Now, Microsoft is taking a somewhat different tack. Rather than accusing Sabelnikov of running the Kelihos botnet, the company released a statement saying that he merely wrote some of the malware’s code. As a result, the company and the programmer reached an undisclosed out-of-court settlement.
“Microsoft and St. Petersburg software programmer Andrey Sabelnikov have entered into a Settlement Agreement in the matter of Microsoft v. Sabelnikov. During the negotiations, after reviewing the evidence provided by Microsoft and engaging in discussions, the parties have come to an understanding that Mr. Sabelnikov wrote code that was used in the Kelihos botnet code, but the programmer is not the operator of the botnet or involved in its activities. After a review and understanding of all of the details of the case, the parties were able to enter into a confidential settlement agreement in this matter, which resolves the dispute between the parties,” Boscovich wrote on Friday.

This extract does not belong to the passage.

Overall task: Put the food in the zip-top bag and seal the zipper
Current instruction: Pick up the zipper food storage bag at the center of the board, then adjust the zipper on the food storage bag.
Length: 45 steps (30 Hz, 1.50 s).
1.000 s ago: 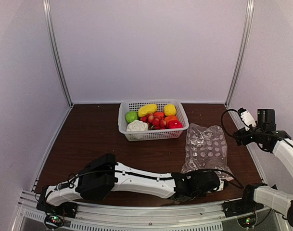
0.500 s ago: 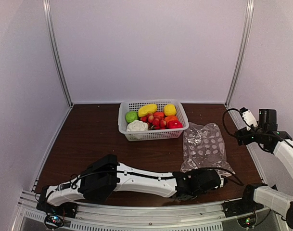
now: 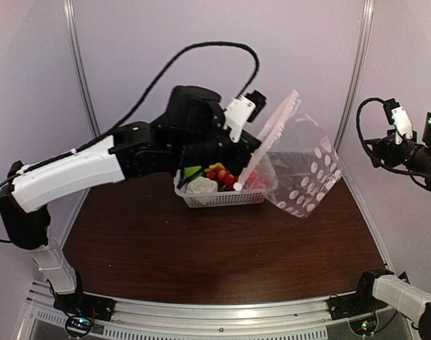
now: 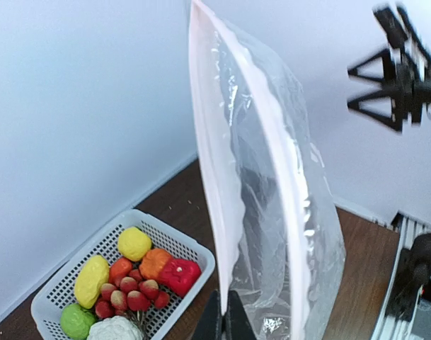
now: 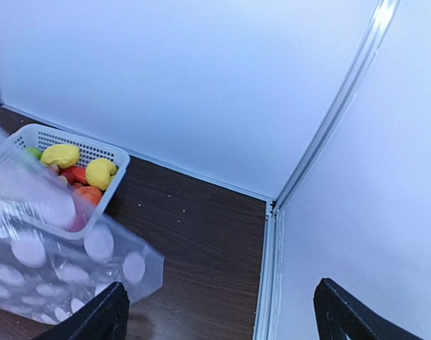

Microsoft has been quite aggressive in its efforts to disrupt and take down botnets in the last couple of years, using both technical and legal tactics to knock the networks offline. The company has gone after several different botnets, with varying degrees of fervor and success, but the Kelihos operation was the first time that Microsoft had named any individuals as defendants in its legal complaints. Until then it had focused on hosting providers or other corporate entities allegedly involved in botnet operations.